Introduction: The Pythagorean Legacy in Optimization
More than 2,500 years ago, Pythagoras discovered a simple but useful truth:
[ a^2 + b^2 = c^2 ]
This equation laid the foundation for how we measure, compare, and optimise everything in mathematics, physics, and now, artificial intelligence.
But here’s the catch: the real world isn’t Euclidean. Data isn’t perfectly aligned, time series aren’t uniform, and the best solutions aren’t always straight lines.
So how do we optimise in a messy, non-linear world?
Answer: We take inspiration from Pythagoras…but then we evolve beyond him!
1. The Problem with L² Norms (Pythagoras’ Blind Spot)
The L² norm (Euclidean distance) is the default in machine learning. It’s behind:
- Gradient descent
- k-Means clustering
- Least squares regression
But L² makes a big assumption: All dimensions matter equally, and distances are straight lines.
When this fails:
- Sparse data: Most features are noise; L² over-penalises outliers.
- Time series: A one-day delay shouldn’t ruin a prediction.
- Graphs: The shortest path isn’t always a straight line.
Solution? Break Euclidean rules when needed.
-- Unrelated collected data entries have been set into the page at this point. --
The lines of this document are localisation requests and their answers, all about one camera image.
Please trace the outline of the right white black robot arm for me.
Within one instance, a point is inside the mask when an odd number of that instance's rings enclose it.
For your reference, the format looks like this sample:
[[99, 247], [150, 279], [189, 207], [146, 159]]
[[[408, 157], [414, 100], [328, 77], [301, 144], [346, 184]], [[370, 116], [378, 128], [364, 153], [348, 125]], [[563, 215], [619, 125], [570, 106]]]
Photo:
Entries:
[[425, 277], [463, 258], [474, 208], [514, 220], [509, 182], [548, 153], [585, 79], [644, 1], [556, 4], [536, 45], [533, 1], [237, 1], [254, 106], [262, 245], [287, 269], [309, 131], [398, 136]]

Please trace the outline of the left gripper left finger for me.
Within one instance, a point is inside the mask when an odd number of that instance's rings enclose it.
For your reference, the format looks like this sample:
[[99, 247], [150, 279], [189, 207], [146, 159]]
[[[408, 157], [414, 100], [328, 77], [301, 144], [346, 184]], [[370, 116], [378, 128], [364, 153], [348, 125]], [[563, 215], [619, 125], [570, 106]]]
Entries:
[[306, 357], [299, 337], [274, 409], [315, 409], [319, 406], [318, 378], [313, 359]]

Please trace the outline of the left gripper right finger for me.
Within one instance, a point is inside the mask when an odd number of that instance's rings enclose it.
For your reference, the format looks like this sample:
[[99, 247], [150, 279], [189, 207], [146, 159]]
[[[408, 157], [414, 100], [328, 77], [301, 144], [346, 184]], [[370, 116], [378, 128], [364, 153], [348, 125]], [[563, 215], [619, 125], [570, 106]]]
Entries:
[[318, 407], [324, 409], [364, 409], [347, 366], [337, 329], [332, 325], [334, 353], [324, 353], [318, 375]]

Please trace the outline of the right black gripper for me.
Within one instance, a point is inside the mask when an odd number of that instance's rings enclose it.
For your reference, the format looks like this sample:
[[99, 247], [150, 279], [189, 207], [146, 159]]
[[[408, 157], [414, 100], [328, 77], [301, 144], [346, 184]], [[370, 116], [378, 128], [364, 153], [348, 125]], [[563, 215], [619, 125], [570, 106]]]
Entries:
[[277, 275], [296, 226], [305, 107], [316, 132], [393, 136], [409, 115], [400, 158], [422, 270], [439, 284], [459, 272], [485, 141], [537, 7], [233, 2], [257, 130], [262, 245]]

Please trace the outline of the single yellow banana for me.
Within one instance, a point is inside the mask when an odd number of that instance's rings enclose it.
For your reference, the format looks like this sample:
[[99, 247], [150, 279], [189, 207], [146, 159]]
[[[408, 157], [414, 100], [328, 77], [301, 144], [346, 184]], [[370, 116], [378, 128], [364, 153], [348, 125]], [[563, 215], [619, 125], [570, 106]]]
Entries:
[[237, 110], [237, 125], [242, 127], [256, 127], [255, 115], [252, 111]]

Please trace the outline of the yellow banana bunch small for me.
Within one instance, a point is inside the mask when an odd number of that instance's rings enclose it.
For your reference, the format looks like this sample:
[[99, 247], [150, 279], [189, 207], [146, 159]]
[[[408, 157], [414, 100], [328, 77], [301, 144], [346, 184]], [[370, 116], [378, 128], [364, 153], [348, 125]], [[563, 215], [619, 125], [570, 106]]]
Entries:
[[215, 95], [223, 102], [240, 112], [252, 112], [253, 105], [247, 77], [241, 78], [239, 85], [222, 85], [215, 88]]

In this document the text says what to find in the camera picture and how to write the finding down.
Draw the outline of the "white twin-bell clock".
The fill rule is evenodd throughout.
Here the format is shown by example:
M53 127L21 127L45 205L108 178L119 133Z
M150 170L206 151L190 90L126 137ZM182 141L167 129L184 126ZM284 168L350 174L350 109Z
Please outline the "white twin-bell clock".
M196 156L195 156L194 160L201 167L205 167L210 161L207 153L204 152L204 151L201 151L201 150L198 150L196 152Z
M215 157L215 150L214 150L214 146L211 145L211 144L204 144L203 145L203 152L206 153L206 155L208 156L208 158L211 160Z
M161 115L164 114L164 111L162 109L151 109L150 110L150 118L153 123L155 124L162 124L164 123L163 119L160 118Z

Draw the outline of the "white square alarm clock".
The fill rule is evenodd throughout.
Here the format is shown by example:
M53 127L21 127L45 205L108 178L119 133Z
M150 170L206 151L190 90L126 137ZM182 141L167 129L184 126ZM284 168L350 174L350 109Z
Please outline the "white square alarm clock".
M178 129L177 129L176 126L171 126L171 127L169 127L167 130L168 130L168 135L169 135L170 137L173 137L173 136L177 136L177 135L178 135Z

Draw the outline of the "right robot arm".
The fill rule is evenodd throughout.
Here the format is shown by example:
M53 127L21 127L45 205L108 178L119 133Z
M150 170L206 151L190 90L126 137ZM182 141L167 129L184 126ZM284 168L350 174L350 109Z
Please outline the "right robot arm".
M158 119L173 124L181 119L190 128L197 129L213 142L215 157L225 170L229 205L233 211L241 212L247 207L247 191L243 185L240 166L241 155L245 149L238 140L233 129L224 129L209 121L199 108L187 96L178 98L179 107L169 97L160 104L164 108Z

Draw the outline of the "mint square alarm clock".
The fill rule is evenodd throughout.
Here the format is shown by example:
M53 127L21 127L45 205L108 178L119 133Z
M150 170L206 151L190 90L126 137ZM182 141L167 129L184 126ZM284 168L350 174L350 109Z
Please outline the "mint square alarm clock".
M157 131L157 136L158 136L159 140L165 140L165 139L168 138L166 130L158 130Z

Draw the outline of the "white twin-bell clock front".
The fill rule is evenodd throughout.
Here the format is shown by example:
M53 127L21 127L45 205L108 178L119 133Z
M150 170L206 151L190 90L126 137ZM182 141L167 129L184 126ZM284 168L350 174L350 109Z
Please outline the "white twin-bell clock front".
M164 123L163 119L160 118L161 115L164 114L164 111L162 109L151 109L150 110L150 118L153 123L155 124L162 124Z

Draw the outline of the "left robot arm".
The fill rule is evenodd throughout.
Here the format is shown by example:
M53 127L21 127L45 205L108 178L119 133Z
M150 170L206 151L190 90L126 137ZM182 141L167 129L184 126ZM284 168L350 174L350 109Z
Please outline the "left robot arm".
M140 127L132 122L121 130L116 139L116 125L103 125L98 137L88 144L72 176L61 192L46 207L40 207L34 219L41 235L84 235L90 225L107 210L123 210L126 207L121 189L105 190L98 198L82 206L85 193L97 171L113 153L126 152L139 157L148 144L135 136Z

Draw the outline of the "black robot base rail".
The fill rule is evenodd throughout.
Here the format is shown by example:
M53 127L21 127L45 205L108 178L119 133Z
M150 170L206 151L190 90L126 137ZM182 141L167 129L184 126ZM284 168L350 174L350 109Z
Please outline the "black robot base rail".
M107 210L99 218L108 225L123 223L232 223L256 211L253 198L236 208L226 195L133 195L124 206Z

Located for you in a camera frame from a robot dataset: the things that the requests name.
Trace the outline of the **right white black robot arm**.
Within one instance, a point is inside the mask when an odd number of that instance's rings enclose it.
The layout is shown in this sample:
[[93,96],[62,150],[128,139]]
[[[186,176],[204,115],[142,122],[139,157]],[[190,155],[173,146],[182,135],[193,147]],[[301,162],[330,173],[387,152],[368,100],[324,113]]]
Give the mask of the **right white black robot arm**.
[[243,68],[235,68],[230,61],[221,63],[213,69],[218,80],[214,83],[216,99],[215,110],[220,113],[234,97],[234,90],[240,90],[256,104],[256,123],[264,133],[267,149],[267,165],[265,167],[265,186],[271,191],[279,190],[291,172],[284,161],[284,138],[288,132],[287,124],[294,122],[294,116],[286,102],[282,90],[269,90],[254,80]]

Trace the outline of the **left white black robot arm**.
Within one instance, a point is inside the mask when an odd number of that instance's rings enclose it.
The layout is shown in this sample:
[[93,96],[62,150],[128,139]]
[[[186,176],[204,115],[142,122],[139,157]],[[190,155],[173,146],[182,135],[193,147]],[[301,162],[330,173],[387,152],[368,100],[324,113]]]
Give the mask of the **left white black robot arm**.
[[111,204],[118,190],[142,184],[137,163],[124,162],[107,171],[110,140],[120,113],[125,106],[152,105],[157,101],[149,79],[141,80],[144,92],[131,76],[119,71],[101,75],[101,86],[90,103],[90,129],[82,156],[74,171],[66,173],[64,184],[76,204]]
2. Better Distance Metrics
L¹ Norm (Manhattan Distance)
Formula:
[ |x|_1 = \sum |x_i| ]
When to use: Sparse data, robust statistics (ignores outliers better than L²).
Cosine Similarity
Formula:
[ \cos(x, y) = \frac{x \cdot y}{|x||y|} ]
When to use: Text embeddings, recommendation systems.
Dynamic Time Warping (DTW)
What it does: Measures similarity between misaligned time series.
When to use: Financial forecasting, speech recognition.
Key Idea: Different problems need different geometries.
3. Optimisation in Modern AI
Gradient Descent: The Workhorse
- Uses L² norm by default (MSE loss).
- Problem: Gets stuck in saddle points for non-convex problems.
- Fix: Adaptive methods (Adam, RMSProp).
Bayesian Optimization
- Models the shape of the loss landscape.
- Great for hyperparameter tuning.
Quantum Optimisation
- Exploits quantum mechanics for parallel search.
- Still experimental, but promising.
4. The Future: Physics-Informed Optimization
New frontiers include:
- Topological Optimization: Working on curved manifolds.
- Thermodynamic AI: Optimizing like nature minimizes energy.
- Causal Optimization: Not just correlation, but causation.
Key Insight:
The best optimisers don’t force Euclidean rules, they adapt to the problem’s natural geometry.
Final Thought:
Optimisation isn’t about fitting models. Rather, it’s about discovering the hidden rules under the hood. And sometimes, that means breaking the old ones.